Dayvon Love, a Baltimore-based political organizer, is the Director of Research and Public Policy for Leaders of a Beautiful Struggle, a grassroots think-tank that advances the public policy interests of Black people. Love has been featured on MSNBC and has given a TedX talk titled “Fixing Police Brutality Requires Building Power in Local Communities”.
Brandi Francis, a writer, educator, teaching artist and business owner. She was featured in the Huffington Post as the “breastfeeding bride,” and was a featured poet at Busboys and Poets where she shared excerpts from her forthcoming book How I Became My Daughter.
David Fakunle, a Baltimore Corps fellow who received his doctorate in mental health from the Johns Hopkins Bloomberg School of Public Health. He is motivated by his upbringing in Baltimore, and specifically how opportunities molded him into a dynamic force for change. In addition to being a professional "disruptor of the system," he actively participates in the performing arts as an African drummer, African storyteller, singer, actor, dancer and public speaker.
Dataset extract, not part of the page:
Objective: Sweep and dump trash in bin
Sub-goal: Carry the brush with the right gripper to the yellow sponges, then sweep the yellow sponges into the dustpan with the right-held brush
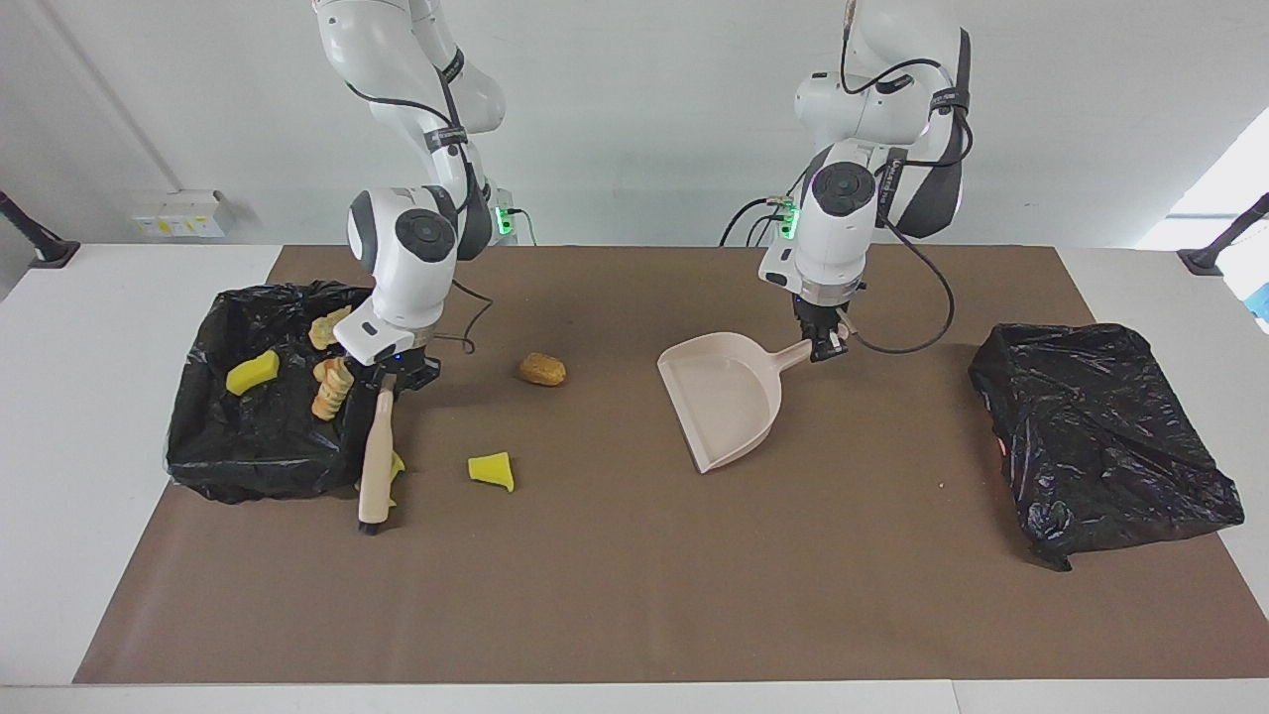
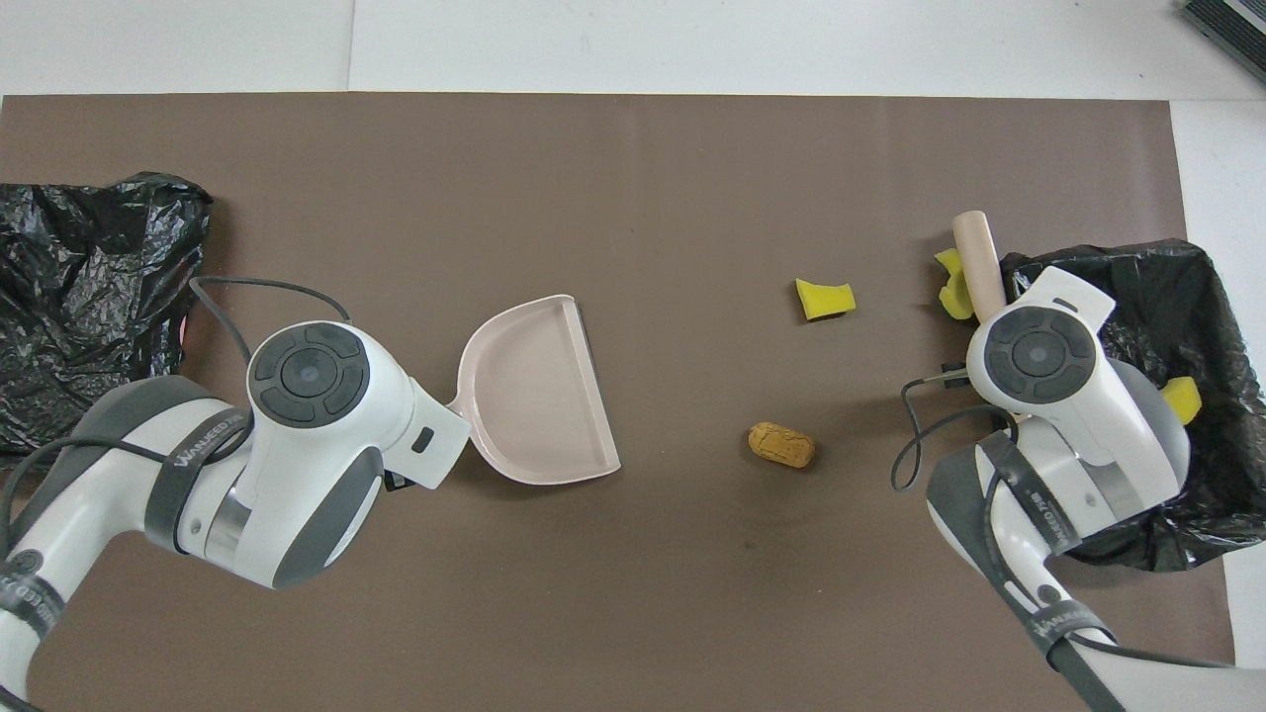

Moderated by Khalid Yaya Long, a doctoral candidate in the Theatre and Performance Studies program at the University of Maryland, College Park. Khalid’s research and creative works center on Black/Diasporic theatre, drama, and performance, with specific attention paid to the intersection of race, class, gender, and sexuality within marginalized and oppressed communities. Khalid’s dissertation recovers the creative works of Black feminist/womanist theatre artist Glenda Dickerson, specifically examining the ways in which Dickerson uses performance to recuperate Black women’s history.